Dynamic Negative Guidance of Diffusion Models

Felix Koulischer,Johannes Deleu,Gabriel Raya,Thomas Demeester,Luca Ambrogioni
2024-10-18
Abstract:Negative Prompting (NP) is widely utilized in diffusion models, particularly in text-to-image applications, to prevent the generation of undesired features. In this paper, we show that conventional NP is limited by the assumption of a constant guidance scale, which may lead to highly suboptimal results, or even complete failure, due to the non-stationarity and state-dependence of the reverse process. Based on this analysis, we derive a principled technique called Dynamic Negative Guidance, which relies on a near-optimal time and state dependent modulation of the guidance without requiring additional training. Unlike NP, negative guidance requires estimating the posterior class probability during the denoising process, which is achieved with limited additional computational overhead by tracking the discrete Markov Chain during the generative process.
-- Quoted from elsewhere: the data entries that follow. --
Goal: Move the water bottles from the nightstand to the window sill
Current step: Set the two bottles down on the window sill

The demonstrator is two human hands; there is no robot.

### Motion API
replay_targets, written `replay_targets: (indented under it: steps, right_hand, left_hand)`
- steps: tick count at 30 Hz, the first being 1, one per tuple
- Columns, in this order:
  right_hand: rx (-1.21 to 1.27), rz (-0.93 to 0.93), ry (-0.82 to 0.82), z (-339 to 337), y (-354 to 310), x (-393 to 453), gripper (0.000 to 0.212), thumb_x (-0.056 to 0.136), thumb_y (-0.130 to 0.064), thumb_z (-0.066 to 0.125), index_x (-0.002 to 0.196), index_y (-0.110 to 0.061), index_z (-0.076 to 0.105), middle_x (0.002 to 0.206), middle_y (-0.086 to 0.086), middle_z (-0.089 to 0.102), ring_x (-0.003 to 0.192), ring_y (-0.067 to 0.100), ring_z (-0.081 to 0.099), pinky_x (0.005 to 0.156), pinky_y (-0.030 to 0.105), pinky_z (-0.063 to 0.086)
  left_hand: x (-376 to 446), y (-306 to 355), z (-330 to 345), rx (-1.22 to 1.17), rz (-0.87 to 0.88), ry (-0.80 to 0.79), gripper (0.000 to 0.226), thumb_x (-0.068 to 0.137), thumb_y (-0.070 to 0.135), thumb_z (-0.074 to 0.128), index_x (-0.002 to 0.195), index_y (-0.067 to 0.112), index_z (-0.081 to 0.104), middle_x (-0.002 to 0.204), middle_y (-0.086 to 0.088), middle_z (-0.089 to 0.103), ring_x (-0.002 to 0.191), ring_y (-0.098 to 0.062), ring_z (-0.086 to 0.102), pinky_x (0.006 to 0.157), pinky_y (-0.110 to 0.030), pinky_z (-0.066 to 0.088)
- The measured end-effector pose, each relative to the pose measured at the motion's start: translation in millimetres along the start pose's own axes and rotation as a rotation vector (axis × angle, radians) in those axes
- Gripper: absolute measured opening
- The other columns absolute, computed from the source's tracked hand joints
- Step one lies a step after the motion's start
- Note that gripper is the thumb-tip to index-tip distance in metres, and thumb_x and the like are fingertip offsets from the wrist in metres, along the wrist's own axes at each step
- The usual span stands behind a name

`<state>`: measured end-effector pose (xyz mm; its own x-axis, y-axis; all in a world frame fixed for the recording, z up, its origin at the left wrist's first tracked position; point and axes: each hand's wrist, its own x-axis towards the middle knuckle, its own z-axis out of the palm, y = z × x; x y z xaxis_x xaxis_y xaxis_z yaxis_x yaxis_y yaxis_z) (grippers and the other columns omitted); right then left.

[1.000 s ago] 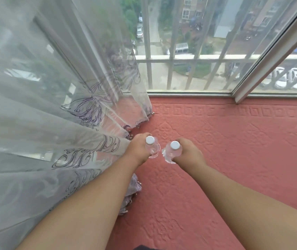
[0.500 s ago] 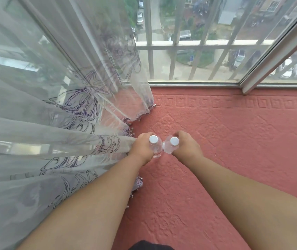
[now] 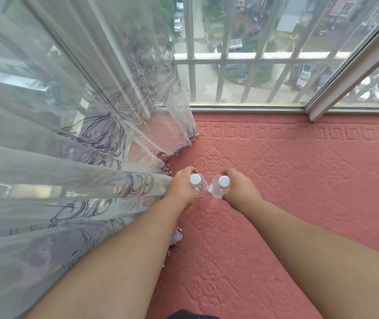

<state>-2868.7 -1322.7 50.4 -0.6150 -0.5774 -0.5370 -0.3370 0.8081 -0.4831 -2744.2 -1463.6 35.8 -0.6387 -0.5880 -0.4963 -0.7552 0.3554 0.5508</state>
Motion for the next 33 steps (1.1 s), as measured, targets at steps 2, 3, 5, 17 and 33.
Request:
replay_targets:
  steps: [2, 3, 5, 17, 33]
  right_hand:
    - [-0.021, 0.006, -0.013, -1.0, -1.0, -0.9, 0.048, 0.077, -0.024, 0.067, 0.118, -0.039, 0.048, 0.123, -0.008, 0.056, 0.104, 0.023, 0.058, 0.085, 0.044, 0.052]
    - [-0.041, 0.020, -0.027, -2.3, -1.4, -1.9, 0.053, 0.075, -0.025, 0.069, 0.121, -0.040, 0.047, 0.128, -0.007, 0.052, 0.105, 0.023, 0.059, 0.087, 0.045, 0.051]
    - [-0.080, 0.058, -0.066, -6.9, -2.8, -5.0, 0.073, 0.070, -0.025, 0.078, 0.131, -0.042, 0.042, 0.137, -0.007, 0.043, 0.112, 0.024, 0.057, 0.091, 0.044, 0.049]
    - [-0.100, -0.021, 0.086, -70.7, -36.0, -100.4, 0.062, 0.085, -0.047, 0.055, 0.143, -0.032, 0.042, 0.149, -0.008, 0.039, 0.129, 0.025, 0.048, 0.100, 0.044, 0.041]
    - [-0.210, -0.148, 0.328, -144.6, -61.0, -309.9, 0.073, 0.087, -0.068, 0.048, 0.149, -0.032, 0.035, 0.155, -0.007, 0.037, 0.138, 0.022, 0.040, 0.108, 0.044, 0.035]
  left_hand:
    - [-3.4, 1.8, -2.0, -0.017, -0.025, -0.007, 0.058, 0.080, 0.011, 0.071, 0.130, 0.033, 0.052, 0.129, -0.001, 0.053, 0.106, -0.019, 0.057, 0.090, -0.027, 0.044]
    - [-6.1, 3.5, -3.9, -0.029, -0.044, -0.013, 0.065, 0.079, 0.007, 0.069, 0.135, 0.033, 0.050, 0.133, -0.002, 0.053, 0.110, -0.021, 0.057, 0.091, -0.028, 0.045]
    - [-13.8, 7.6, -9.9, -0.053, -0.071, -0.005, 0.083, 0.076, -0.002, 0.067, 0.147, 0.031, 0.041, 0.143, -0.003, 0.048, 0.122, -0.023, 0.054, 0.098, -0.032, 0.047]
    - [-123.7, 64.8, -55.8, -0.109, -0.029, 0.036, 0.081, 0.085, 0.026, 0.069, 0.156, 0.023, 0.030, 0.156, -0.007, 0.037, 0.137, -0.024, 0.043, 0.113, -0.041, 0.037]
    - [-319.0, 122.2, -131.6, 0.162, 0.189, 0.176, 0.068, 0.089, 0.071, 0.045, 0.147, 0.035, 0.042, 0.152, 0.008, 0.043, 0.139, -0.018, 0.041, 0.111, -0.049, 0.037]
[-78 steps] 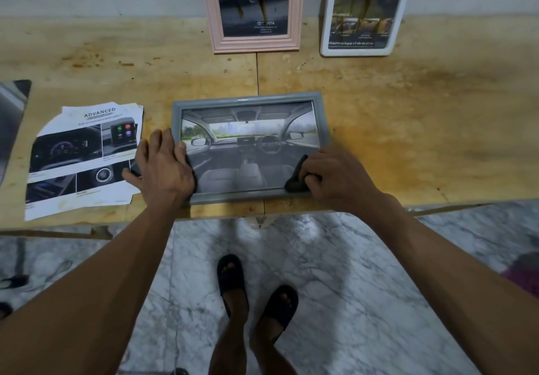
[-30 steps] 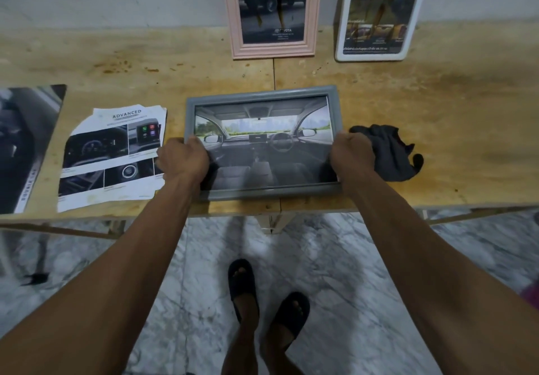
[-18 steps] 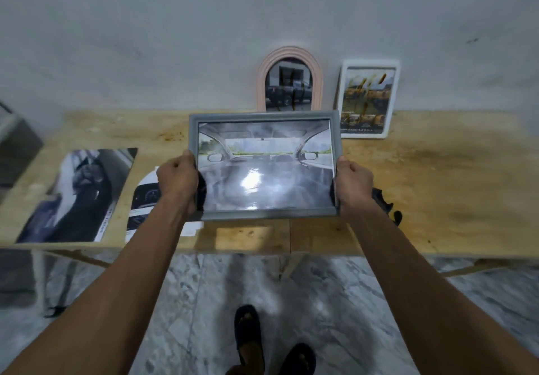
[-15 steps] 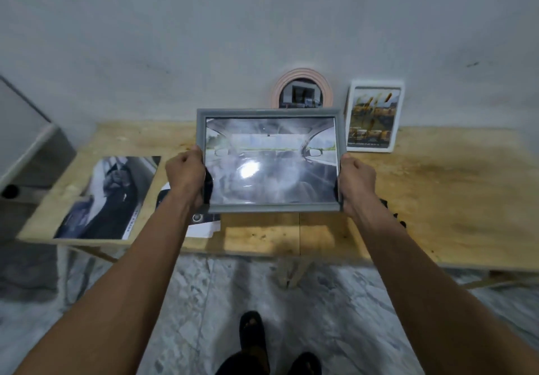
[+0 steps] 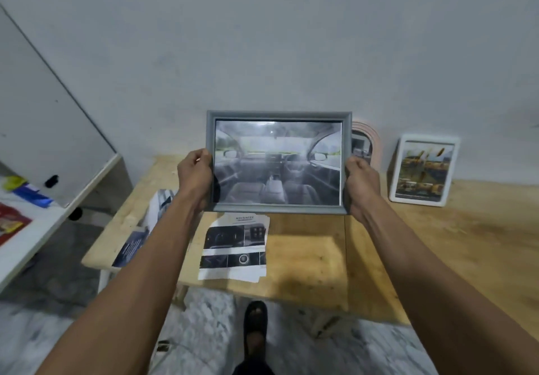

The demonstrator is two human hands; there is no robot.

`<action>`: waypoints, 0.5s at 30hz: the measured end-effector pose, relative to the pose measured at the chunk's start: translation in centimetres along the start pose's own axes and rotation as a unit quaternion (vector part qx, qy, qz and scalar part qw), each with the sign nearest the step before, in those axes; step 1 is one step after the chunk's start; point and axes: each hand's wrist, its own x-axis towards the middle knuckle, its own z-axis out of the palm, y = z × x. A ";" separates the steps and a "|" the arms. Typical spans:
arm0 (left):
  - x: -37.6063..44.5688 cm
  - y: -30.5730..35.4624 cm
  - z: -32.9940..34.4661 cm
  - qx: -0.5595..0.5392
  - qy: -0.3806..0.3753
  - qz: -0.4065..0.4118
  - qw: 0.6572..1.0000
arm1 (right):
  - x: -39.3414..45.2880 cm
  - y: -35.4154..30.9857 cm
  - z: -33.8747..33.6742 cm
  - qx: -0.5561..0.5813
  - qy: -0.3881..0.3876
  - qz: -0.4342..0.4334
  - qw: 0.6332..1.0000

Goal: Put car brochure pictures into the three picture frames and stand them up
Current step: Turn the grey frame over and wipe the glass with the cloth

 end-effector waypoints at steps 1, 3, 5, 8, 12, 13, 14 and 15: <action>1.8 -0.5 -0.2 0.016 -0.007 0.013 1.000 | 0.8 0.1 1.2 -0.007 -0.003 -0.005 1.000; 6.0 -1.9 -0.4 0.048 -0.027 0.032 0.998 | 2.9 0.7 3.7 -0.049 -0.008 -0.017 0.999; 10.5 -3.1 -0.5 0.084 -0.054 0.040 0.994 | 5.4 1.1 6.2 -0.094 -0.012 -0.021 0.995; 16.8 -4.8 -0.1 0.131 -0.085 0.045 0.987 | 8.3 1.8 9.5 -0.154 -0.019 -0.011 0.988; 27.0 -8.6 2.1 0.194 -0.131 -0.007 0.972 | 13.6 3.5 14.8 -0.202 0.018 0.035 0.979; 27.0 -8.7 2.2 0.198 -0.127 -0.007 0.972 | 13.5 3.7 14.8 -0.205 0.017 0.037 0.978; 27.0 -8.9 2.2 0.197 -0.123 -0.006 0.973 | 13.5 3.7 14.9 -0.210 0.016 0.037 0.977; 27.5 -9.1 2.6 0.196 -0.117 -0.006 0.974 | 14.0 3.9 15.3 -0.215 0.022 0.035 0.976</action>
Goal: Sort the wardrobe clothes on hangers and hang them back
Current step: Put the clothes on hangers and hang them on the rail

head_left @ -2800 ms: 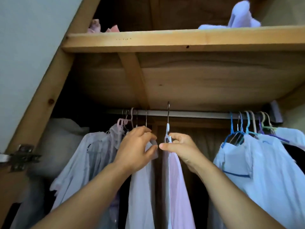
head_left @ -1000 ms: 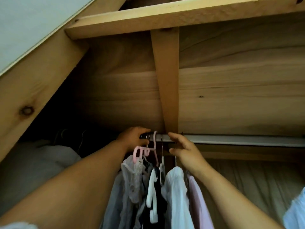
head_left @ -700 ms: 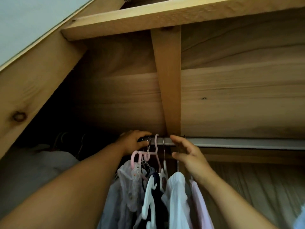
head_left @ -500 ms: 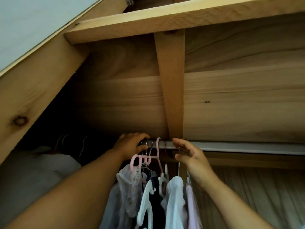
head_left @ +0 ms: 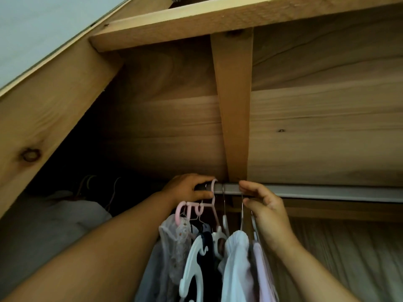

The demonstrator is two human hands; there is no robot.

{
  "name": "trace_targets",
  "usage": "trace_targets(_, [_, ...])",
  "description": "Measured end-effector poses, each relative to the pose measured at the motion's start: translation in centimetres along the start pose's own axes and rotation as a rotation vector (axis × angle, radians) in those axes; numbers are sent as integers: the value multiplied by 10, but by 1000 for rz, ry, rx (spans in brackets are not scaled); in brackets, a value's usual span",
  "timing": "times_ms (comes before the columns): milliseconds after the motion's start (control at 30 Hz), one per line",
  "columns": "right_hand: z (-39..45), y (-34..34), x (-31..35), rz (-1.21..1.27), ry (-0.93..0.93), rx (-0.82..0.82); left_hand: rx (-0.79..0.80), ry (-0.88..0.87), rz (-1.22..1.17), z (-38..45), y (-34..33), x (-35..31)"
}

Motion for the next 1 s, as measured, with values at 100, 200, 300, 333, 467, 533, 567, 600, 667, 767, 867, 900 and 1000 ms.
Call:
trace_targets(100, [1, 3, 3, -57, 47, -24, -10, 0, 93, 0, -1, 4])
trace_targets(200, [1, 3, -2, -119, 54, -14, -62, 31, 190, -6, 6, 16])
trace_targets(300, [0, 1, -8, -121, 55, -24, -80, 38, 181, -8, 9, 17])
trace_targets(333, [0, 0, -10, -115, 60, -34, -82, 31, 152, -8, 9, 13])
trace_targets(467, [0, 1, -15, -73, 77, -56, -74, -51, 5, -5, 4, -8])
trace_targets(533, [1, 2, -18, -47, 80, -55, -49, -83, 6, -1, 0, -16])
trace_targets(567, [1, 3, -20, -32, 79, -56, -34, -99, 20, 1, -2, -20])
trace_targets(600, [2, 3, -22, -12, 71, -58, -17, -116, 39, 3, -6, -24])
trace_targets(667, [4, 5, -26, 26, 49, -69, -1, -141, 51, 8, -12, -32])
trace_targets(767, [6, 6, -26, 42, 57, -90, -37, -144, 22, 13, -14, -35])
trace_targets(867, [8, 2, -26, 51, 67, -103, -30, -128, 14, 15, -13, -30])
trace_targets(900, [8, 1, -28, 55, 64, -104, -34, -125, 23, 15, -12, -29])
trace_targets(1000, [9, -6, -30, 57, 54, -100, -56, -115, 71, 12, -6, -23])
Point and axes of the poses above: each hand's wrist, its own z-axis towards the middle knuckle, its own y-axis out of the back of the hand, x = y × z, the point moved 8 cm from there along z, towards the middle knuckle, and after that the axes turned 4 degrees about z, right-handed, at the moved point
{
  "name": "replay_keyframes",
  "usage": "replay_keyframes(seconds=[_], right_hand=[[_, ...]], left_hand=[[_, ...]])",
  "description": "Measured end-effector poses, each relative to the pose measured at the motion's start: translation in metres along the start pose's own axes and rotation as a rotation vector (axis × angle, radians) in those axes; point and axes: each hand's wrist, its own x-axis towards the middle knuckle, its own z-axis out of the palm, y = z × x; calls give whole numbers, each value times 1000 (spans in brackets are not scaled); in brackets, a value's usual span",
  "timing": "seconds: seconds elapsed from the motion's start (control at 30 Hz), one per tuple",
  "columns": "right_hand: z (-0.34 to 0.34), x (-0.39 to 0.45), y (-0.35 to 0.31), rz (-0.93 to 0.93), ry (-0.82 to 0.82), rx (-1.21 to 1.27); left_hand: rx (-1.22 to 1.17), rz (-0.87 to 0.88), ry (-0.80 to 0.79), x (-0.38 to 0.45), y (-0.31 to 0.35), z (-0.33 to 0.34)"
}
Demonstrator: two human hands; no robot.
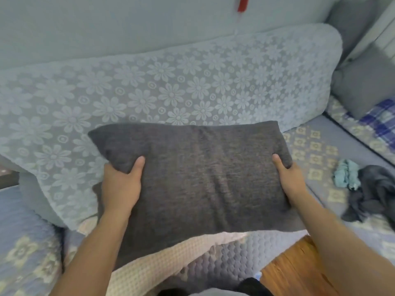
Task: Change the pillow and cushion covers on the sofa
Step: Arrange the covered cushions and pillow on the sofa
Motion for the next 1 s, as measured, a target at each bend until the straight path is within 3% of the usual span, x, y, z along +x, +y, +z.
replay_keyframes(seconds=[0.17,0.3,0.4,0.47,0.53,0.57,0.63,0.67,0.77,0.87,0.93,1.0], right_hand=[[-83,126,20,59,8,-95],[-141,265,66,116,35,-157],[-172,375,126,188,0,-271],[-181,431,191,231,-207,-465],[-184,459,251,326,-519,-640],[-182,467,278,342,-676,-744],[-171,475,303,240,-902,-962],[-162,481,303,89,-859,-1023],[-144,508,276,-328,-493,-887],[-129,552,262,-618,-178,-796],[-112,558,296,-477,-187,-880],[-88,516,357,-261,-401,-1054]], left_hand=[[-77,-38,-111,-31,56,134],[-102,-80,-123,-68,58,278],[-11,-237,-126,-98,26,395],[165,-348,-226,-119,-26,458],[573,-419,-421,-141,-71,506],[777,-395,-465,-152,-83,525],[951,-215,-461,-163,-76,563],[974,-90,-446,-164,-64,581],[953,238,-435,-155,-41,641],[912,384,-453,-134,-33,698],[969,436,-474,-121,-52,722],[1061,411,-509,-119,-87,724]])
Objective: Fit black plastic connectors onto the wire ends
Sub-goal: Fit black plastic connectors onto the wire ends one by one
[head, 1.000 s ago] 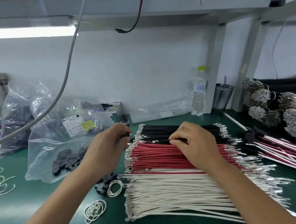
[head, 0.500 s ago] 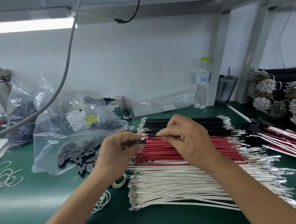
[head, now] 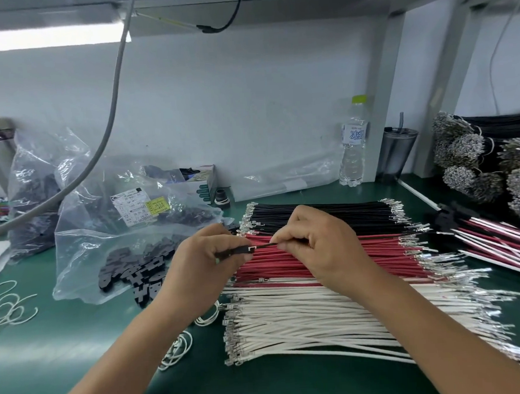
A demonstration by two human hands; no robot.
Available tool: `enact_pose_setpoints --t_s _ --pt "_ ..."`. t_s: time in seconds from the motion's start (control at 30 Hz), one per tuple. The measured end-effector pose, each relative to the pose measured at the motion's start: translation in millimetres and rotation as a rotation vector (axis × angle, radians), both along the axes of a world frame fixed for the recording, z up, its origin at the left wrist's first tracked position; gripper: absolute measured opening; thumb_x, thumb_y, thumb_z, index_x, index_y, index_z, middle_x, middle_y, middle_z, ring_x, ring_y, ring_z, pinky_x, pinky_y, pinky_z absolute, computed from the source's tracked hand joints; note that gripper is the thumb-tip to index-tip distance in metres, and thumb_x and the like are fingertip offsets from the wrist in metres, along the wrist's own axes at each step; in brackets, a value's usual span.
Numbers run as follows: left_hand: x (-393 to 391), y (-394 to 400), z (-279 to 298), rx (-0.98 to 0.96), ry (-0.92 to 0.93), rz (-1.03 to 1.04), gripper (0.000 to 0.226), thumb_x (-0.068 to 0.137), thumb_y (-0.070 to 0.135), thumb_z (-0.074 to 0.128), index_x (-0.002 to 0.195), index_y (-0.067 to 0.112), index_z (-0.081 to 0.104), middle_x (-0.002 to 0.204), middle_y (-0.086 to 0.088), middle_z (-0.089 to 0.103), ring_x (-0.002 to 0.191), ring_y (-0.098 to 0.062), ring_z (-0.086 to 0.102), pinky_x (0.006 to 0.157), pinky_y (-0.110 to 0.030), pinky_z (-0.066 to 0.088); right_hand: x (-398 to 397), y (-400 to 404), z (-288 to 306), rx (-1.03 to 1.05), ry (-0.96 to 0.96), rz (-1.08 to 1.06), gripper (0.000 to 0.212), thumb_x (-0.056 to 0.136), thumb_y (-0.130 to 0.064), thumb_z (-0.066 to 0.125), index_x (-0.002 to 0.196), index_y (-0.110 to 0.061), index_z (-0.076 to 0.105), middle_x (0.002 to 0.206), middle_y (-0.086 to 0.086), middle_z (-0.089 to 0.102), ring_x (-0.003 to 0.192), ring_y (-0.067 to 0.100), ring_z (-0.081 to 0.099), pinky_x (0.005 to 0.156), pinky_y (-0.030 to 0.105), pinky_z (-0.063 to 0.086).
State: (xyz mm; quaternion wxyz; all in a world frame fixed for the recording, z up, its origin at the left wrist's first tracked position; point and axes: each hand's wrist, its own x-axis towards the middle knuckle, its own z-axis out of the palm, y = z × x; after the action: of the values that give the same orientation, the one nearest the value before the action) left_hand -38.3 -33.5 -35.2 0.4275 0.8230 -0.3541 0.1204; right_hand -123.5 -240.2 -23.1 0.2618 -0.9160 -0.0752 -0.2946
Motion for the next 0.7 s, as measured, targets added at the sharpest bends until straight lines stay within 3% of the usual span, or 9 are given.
enact_pose_setpoints --t_s 0.1,0.3,0.47,0.7 --pt "-1.9 -0.4 0.1 0.074 -0.062 0.02 0.016 0.087 0.023 0.081 0.102 0.028 0.082 0.087 0.015 0.066 0.077 -0.007 0.063 0.072 -0.026 0.053 -0.7 6.1 -0.7 -0.149 -0.044 -0.055 0.01 0.093 -0.026 0.069 0.1 -0.026 0.077 0.088 -0.014 0.056 0.085 0.003 0.053 0.071 0.025 0.045" --pt "1.2 3.3 1.4 -0.022 0.034 -0.024 0.017 0.085 0.022 0.082 0.094 0.037 0.08 0.084 0.012 0.068 0.076 -0.01 0.065 0.067 -0.015 0.048 1.0 7.4 -1.7 -0.042 -0.013 -0.015 0.01 0.094 -0.024 0.068 0.1 -0.024 0.076 0.089 -0.015 0.055 0.085 0.001 0.052 0.075 0.023 0.043" --pt "-1.7 2.8 -0.1 0.135 -0.16 -0.03 0.017 0.089 0.021 0.079 0.106 0.027 0.081 0.088 0.014 0.064 0.075 -0.006 0.063 0.071 -0.035 0.054 -0.1 13.0 -4.3 -0.181 -0.038 -0.025 0.011 0.094 -0.026 0.068 0.1 -0.023 0.076 0.088 -0.014 0.054 0.085 0.006 0.052 0.07 0.025 0.044" --pt "-1.6 -3.9 -0.6 -0.063 0.081 0.012 0.016 0.079 0.025 0.087 0.092 0.033 0.082 0.082 0.015 0.072 0.077 -0.003 0.066 0.07 -0.012 0.05 0.1 13.3 -3.3 -0.116 -0.017 -0.04 0.01 0.092 -0.033 0.071 0.093 -0.025 0.076 0.084 -0.015 0.057 0.081 0.003 0.054 0.068 0.023 0.042"
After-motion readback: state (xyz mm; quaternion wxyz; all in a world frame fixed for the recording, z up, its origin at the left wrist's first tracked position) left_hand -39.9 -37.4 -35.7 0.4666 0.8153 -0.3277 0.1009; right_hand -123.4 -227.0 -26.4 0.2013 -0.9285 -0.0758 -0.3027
We evaluate the performance of DNG class-removal on MNIST and CIFAR10, where we show that DNG leads to higher safety, preservation of class balance and image quality when compared with baseline methods. Furthermore, we show that it is possible to use DNG with Stable Diffusion to obtain more accurate and less invasive guidance than NP.
Computer Vision and Pattern Recognition
What problem does this paper attempt to address?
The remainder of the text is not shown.